Good luck getting companies and organizations to report that though. Until they're mandated to do such, it's not happening imo.

Agreed, even if they are mandated, there are other obstacles. Data and types of data (collection) are really all over the place, even in the govt...it is even worse with private insurance companies....that is why the Medicare fraud data initiative (PII data in this case but still relevant to this conversation) fell on it's face, the morons who created the data template wanted required data fields that few or none collected. They could have made it very simple by requiring simply SSN first and last name, and such.....
 
Wife's cousin, who is a radiologist at a hospital in Kitchener-Waterloo (which is a sizeable city - a quarter million people - about an hour west of us) said that yesterday - for the first time in five months - they don't have a single COVID patient in the hospital.

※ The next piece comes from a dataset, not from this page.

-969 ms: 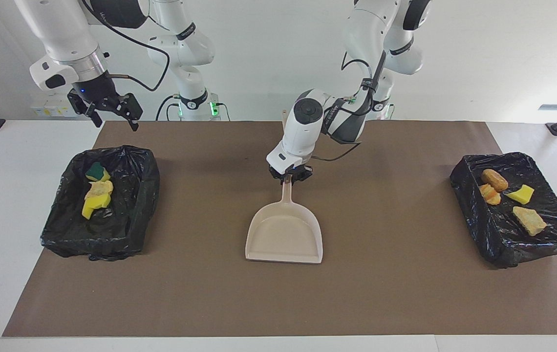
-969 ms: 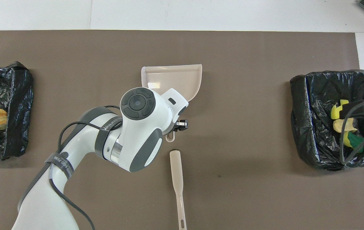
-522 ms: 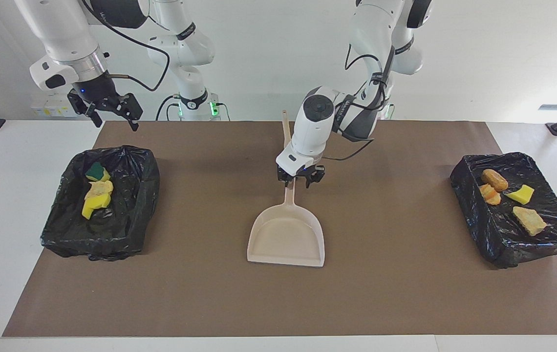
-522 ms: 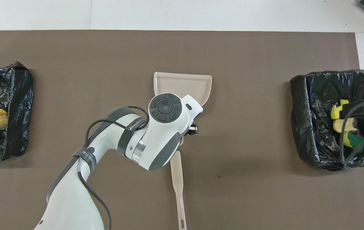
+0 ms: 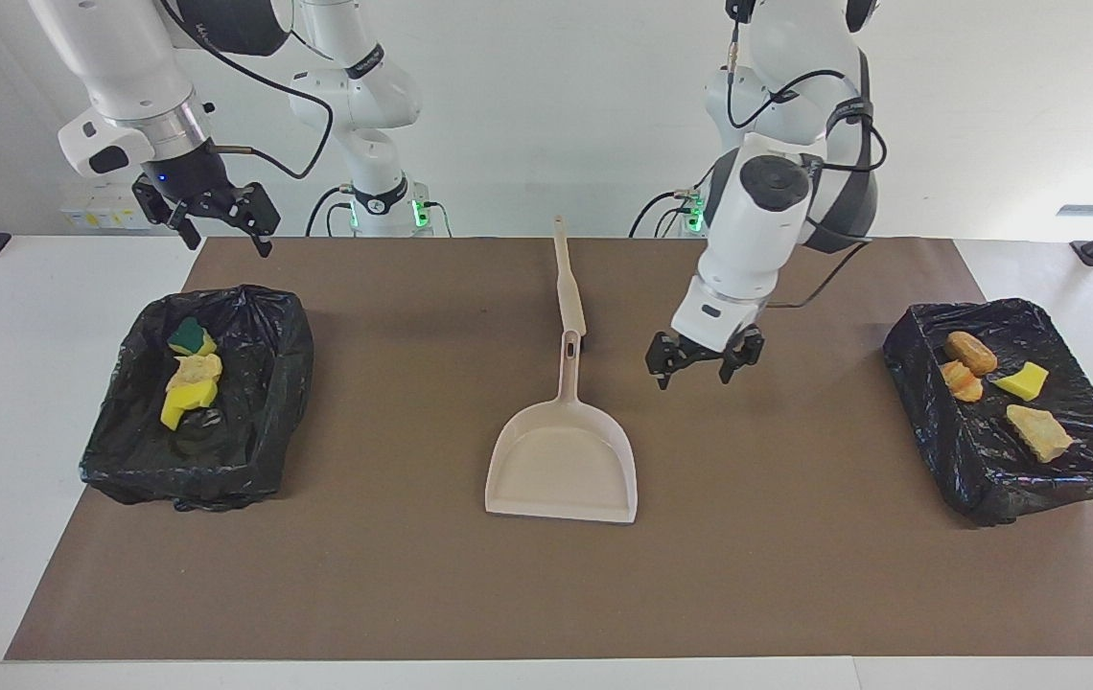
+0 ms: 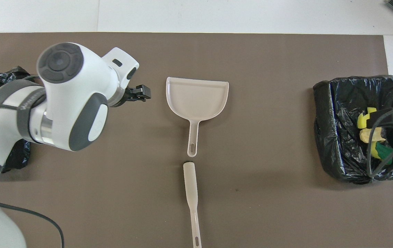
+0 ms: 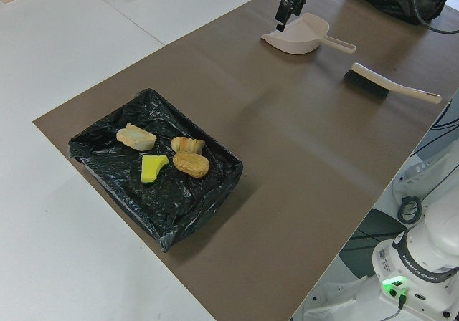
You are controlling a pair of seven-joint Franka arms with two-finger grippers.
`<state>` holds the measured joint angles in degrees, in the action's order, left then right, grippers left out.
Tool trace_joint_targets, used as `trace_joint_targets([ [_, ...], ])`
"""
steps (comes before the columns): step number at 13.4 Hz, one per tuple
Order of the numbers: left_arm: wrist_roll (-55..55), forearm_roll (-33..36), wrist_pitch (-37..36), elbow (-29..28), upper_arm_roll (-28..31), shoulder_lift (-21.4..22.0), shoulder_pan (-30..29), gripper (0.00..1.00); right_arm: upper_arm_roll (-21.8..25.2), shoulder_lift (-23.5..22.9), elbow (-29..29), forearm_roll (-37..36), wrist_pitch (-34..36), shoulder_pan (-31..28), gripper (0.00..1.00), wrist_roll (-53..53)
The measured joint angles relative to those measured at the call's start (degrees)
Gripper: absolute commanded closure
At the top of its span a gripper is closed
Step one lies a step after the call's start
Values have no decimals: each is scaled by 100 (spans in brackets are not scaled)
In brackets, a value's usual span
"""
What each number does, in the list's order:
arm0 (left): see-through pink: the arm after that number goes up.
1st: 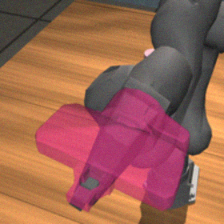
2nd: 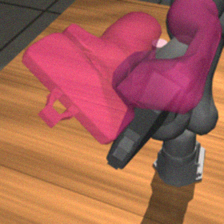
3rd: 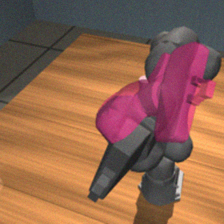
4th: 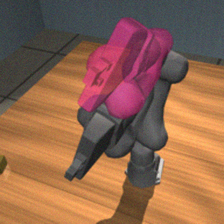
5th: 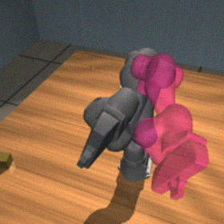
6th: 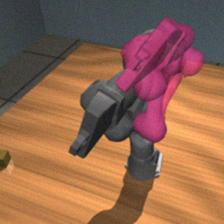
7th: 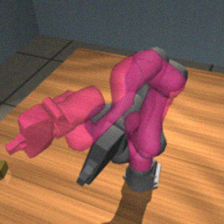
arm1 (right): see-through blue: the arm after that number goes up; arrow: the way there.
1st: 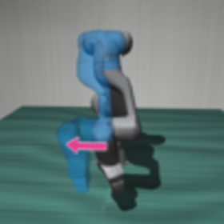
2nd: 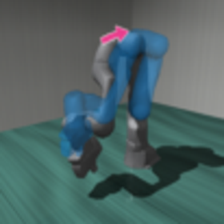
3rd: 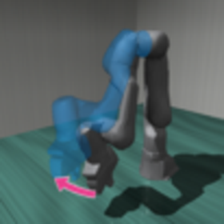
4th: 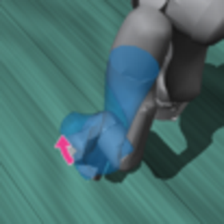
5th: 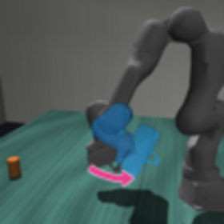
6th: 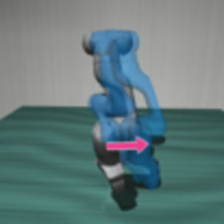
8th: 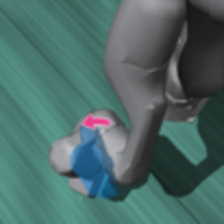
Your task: Sweep and dump trash in bin
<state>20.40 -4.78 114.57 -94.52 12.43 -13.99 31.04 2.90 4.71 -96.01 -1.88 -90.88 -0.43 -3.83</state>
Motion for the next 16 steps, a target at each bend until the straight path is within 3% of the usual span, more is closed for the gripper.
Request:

And she said it with much relief.
 
I got a bottle from a friend whose company started making it right when all hell broke loose that smells like vodka. I'd forgotten he was giving it to me and it was in a bag with a bunch of other stuff. A couple days later I had to call and ask him why he gave me a squirt bottle of vodka and he reminded me it was hand sanitizer.
 
The crowded High School in Georgia has figured out how to enforce rules after all.
On Wednesday, an intercom announcement at the school from principal Gabe Carmona said any student found criticizing the school on social media could face discipline

If the other kids don’t start posting/protesting, they kinda suck
 
On Wednesday, an intercom announcement at the school from principal Gabe Carmona said any student found criticizing the school on social media could face discipline

If the other kids don’t start posting/protesting, they kinda suck
Yeah, if that doesn't turn into a trending hashtag by the weekend I'll be disappointed.
 
On Wednesday, an intercom announcement at the school from principal Gabe Carmona said any student found criticizing the school on social media could face discipline

If the other kids don’t start posting/protesting, they kinda suck

I have to say that no Principal would enjoy the conversation with me if they tried to discipline my daughter for this.